Assignment:
Using the material below, work out how many lines contain the word "image". Reply with the number and nothing more.

Raw data:
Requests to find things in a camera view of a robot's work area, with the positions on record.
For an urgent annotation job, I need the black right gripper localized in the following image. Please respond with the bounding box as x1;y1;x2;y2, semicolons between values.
* * *
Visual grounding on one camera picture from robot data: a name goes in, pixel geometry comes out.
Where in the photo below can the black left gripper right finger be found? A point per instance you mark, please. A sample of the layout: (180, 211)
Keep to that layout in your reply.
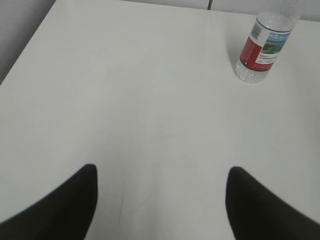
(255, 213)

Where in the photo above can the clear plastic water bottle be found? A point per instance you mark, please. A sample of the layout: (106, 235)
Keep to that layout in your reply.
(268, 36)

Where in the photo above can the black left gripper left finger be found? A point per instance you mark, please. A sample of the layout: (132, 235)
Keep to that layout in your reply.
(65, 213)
* * *
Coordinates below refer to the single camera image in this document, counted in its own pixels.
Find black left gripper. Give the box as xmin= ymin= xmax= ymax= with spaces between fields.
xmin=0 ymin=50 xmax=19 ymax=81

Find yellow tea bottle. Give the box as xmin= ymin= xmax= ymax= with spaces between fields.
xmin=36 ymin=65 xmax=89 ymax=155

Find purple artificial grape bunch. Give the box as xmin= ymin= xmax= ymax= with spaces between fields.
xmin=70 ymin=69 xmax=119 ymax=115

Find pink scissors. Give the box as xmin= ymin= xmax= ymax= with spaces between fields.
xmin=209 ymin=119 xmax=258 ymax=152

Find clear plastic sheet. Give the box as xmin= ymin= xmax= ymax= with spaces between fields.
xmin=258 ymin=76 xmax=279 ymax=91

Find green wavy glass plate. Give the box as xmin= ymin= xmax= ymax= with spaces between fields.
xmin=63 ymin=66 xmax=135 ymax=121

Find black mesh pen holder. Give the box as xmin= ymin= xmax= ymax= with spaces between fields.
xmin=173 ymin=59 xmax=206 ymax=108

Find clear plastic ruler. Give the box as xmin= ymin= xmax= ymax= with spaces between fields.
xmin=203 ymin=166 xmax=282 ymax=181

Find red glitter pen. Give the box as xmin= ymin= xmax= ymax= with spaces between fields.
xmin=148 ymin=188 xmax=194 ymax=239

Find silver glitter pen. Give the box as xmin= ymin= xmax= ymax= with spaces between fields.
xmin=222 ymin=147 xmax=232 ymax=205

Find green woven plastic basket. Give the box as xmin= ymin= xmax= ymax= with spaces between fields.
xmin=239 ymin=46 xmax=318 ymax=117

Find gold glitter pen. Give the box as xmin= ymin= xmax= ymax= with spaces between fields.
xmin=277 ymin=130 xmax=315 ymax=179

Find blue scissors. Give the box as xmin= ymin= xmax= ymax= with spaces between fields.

Response box:
2